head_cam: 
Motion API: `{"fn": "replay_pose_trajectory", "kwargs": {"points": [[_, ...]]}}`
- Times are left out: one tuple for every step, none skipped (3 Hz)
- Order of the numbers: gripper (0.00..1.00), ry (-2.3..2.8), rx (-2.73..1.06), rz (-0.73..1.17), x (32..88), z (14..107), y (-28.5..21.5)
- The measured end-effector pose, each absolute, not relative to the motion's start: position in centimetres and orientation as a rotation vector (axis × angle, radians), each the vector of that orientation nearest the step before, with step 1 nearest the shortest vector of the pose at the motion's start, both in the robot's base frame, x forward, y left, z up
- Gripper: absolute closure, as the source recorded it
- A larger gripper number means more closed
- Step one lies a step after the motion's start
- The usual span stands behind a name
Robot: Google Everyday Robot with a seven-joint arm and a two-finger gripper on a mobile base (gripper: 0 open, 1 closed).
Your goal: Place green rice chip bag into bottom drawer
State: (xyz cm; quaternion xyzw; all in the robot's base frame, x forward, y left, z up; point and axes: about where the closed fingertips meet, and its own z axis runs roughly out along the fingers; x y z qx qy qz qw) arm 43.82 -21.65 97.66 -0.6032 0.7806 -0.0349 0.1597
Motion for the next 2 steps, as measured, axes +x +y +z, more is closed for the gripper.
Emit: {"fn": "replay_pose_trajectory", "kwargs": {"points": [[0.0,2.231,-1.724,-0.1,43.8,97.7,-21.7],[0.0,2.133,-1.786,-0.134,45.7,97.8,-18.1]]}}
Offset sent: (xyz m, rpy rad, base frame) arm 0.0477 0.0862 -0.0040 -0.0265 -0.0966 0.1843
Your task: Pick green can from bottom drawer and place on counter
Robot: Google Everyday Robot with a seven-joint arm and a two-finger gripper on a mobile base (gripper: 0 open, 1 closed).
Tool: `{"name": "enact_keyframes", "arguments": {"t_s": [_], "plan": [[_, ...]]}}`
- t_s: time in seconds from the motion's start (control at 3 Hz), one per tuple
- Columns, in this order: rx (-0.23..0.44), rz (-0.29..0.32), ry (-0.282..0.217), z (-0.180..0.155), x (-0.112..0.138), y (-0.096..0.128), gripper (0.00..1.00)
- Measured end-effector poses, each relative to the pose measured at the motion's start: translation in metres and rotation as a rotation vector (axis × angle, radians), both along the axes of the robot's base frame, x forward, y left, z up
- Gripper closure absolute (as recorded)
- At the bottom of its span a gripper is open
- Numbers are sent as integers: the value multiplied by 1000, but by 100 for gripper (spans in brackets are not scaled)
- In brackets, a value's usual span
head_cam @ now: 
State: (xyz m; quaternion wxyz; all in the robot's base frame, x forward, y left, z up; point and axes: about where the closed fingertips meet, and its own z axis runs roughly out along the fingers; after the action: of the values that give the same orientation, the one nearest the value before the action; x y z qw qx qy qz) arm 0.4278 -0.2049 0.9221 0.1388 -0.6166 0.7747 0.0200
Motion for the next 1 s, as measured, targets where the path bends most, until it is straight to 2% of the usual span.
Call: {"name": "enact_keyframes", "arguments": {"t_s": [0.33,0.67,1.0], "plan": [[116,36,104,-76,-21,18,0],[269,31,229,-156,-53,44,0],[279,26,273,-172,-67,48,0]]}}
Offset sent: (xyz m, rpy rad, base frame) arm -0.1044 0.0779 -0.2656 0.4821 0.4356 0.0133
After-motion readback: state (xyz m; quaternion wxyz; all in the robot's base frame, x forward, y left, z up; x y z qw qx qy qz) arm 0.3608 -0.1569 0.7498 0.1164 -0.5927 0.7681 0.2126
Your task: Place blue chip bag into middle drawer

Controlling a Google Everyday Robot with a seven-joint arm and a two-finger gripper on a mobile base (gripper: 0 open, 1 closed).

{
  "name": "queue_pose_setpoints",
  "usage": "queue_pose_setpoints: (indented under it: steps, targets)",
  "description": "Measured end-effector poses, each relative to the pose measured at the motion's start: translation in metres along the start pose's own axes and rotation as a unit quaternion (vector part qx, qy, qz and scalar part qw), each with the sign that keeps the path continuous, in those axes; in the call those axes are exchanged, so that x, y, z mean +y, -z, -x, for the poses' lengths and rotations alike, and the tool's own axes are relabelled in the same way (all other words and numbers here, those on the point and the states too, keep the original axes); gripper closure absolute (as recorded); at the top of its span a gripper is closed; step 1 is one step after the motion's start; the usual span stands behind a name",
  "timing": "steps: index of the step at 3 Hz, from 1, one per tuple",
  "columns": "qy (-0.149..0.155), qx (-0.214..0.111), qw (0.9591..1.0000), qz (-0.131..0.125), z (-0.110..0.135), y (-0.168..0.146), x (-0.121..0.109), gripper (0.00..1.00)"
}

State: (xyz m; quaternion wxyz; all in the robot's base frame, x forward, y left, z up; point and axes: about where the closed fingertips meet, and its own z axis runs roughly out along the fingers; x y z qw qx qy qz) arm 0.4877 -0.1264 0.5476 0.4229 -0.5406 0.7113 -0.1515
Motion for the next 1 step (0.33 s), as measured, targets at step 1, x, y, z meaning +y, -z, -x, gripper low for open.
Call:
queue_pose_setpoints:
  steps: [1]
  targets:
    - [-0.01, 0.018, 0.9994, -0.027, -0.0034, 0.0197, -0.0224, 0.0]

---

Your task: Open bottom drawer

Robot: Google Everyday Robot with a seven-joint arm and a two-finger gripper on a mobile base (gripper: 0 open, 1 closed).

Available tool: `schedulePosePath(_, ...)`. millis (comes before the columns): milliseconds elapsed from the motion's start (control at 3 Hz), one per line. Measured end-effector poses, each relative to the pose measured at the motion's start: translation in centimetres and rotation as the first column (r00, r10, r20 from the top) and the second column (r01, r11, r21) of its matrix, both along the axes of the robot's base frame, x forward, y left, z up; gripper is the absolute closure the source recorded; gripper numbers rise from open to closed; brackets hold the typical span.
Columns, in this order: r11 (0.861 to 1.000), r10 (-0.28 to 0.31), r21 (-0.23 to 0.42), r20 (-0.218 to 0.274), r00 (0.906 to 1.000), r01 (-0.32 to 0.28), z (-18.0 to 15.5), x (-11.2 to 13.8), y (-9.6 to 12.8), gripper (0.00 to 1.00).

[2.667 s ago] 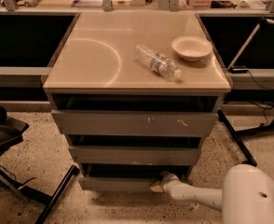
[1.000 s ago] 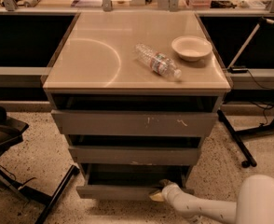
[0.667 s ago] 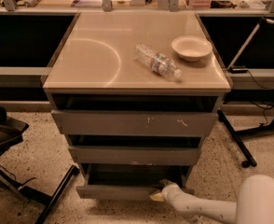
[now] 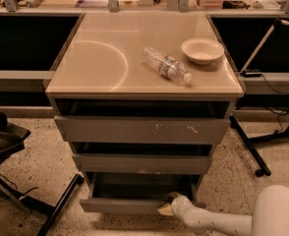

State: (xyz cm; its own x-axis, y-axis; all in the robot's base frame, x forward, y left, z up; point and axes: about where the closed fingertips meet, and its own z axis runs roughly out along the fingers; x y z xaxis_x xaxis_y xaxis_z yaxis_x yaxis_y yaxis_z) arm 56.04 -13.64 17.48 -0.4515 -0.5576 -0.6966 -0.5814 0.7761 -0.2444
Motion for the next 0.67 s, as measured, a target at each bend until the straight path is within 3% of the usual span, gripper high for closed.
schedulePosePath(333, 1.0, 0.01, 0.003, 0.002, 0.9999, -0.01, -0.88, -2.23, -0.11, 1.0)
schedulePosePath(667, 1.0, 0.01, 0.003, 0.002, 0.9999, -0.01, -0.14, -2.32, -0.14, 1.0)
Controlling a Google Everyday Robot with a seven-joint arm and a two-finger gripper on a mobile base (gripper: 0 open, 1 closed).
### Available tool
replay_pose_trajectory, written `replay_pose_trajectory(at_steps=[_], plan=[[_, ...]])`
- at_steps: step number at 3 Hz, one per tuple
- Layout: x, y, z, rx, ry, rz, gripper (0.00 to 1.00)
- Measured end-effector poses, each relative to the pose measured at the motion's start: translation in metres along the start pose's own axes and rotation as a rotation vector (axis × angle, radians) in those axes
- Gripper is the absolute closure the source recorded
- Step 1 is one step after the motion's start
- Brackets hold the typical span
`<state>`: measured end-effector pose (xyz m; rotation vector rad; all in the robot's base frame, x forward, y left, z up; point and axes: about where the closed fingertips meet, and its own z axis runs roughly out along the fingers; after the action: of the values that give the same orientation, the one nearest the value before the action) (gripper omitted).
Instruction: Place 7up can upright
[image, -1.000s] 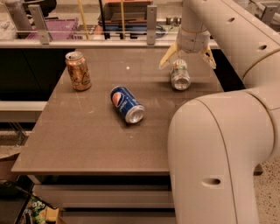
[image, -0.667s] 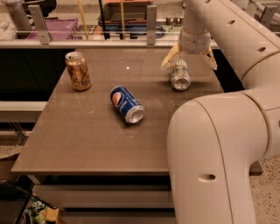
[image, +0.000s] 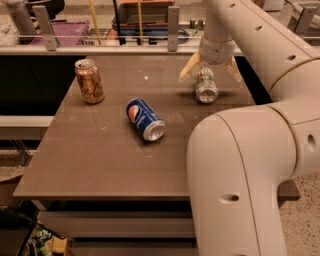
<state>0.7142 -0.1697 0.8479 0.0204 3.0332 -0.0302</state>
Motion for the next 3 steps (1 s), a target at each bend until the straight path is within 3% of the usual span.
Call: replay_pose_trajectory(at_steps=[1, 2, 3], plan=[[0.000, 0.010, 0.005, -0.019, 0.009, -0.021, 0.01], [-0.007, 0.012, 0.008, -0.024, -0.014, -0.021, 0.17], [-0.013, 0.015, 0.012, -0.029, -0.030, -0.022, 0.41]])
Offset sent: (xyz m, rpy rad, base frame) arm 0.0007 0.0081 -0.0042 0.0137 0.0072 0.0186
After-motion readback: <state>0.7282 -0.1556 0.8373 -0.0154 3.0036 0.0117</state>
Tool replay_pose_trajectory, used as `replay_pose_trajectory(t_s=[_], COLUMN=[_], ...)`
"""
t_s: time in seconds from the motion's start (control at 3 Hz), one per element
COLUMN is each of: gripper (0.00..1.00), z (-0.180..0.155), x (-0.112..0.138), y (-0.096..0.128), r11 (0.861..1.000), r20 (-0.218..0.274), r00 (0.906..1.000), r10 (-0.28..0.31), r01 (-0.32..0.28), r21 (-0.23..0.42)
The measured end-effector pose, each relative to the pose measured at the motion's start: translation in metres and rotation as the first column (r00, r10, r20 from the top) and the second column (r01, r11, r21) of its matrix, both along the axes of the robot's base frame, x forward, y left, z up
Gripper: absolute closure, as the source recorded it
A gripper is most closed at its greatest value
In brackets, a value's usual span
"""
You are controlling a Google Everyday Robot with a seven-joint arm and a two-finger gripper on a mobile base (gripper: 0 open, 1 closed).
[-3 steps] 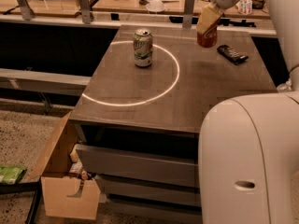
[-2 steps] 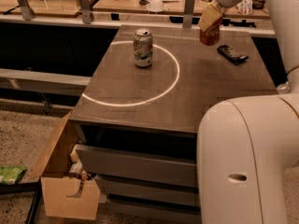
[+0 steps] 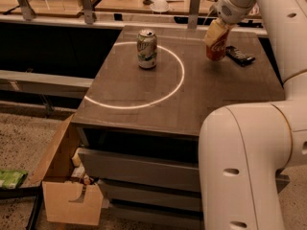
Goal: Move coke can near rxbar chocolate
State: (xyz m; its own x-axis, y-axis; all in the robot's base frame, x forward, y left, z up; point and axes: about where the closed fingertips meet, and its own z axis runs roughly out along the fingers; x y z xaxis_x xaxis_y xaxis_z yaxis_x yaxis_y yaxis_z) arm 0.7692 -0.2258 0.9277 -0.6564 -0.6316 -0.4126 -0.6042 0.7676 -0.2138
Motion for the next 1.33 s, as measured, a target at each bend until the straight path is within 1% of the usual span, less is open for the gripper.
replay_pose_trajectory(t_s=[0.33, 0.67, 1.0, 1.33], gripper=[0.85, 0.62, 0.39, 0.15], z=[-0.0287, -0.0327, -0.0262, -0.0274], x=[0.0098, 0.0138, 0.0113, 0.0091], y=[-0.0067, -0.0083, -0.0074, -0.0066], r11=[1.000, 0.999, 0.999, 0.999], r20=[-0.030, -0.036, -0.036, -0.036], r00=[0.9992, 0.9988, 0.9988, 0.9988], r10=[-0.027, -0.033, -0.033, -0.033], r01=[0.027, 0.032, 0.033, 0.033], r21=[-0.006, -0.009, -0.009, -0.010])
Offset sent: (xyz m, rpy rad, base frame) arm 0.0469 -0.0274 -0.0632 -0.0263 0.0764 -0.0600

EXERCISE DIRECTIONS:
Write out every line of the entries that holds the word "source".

EXPECTED ANSWER:
- Gripper: absolute closure, as the source recorded it
Available tool: `schedulePosePath(_, ...)`. millis (comes before the columns): milliseconds elapsed from the motion's start (control at 3 Hz), one per line. Measured end-effector poses, each relative to the pose measured at the motion's start: translation in centimetres and rotation as the first column (r00, r10, r20 from the top) and the second column (r01, r11, r21) of its matrix, both along the axes of the robot's base frame, x forward, y left, z up; gripper is the absolute closure the source recorded; gripper numbers rise from open to closed; brackets hold the typical span.
- Gripper is the absolute closure the source recorded
Gripper: absolute closure, as the source recorded it

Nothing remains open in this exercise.